— What is required —
Copy every line of the following data that includes the string "surface".

[Items from a data source]
++++++++++

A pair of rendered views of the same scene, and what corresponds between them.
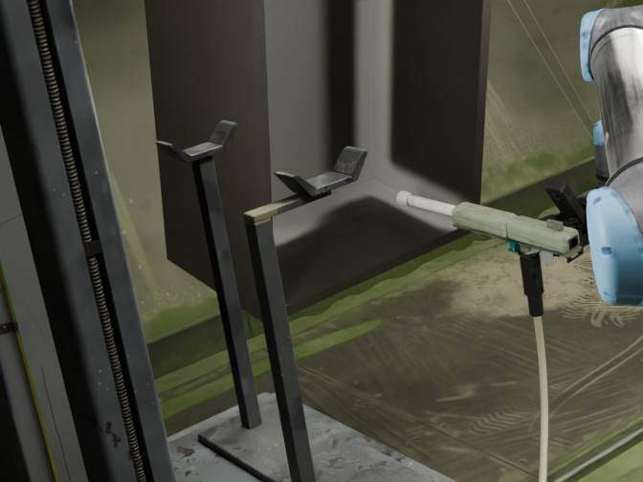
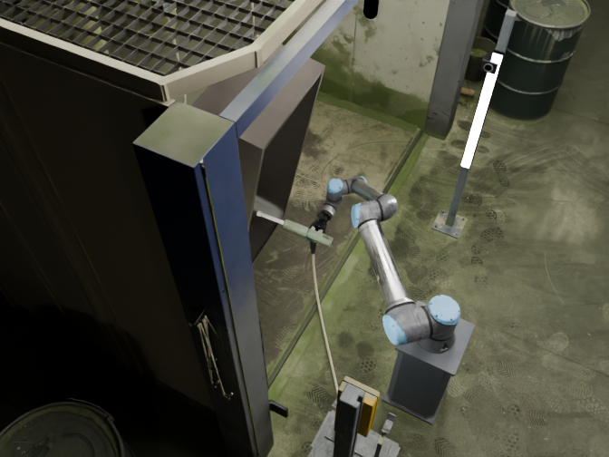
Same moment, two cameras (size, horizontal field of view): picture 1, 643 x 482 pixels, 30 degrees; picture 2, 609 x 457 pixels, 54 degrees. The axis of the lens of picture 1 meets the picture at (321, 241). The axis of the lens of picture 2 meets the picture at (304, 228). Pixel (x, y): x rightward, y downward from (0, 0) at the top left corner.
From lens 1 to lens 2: 203 cm
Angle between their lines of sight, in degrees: 38
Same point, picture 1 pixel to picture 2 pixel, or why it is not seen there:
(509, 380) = (287, 247)
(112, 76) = not seen: hidden behind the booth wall
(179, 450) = (322, 442)
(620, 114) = (382, 272)
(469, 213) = (291, 227)
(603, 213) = (396, 331)
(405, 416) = (257, 273)
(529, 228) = (316, 237)
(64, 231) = not seen: outside the picture
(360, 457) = (371, 439)
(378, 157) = not seen: hidden behind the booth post
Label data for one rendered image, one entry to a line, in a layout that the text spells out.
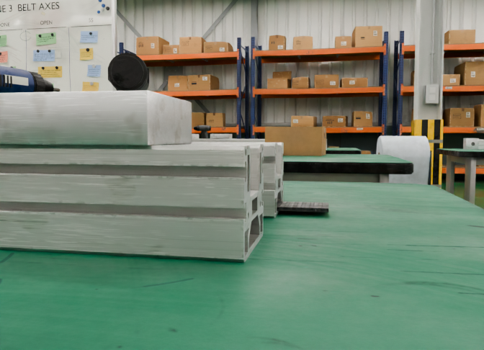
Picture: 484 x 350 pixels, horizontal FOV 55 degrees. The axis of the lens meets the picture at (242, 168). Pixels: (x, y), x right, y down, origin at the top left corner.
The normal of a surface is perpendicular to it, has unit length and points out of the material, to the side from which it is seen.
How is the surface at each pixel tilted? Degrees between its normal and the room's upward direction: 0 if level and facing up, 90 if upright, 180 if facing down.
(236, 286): 0
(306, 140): 89
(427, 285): 0
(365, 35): 89
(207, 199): 90
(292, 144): 91
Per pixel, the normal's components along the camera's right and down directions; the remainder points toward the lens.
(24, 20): -0.20, 0.07
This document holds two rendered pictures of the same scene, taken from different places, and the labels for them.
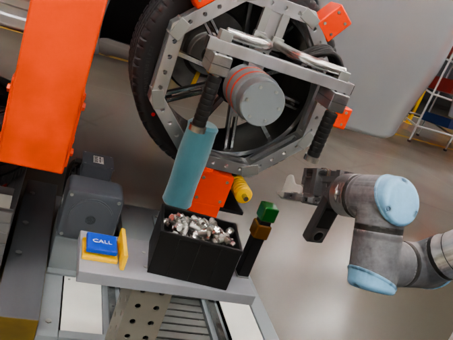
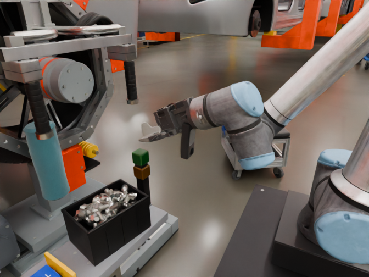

++++++++++

— Response for this exercise —
The normal of a surface is perpendicular to it, has unit length and points out of the material, to the side from which it is seen.
How is the surface at each pixel tilted? Degrees between its normal and the room's upward direction: 0 if level and facing up, 90 if upright, 180 if facing down.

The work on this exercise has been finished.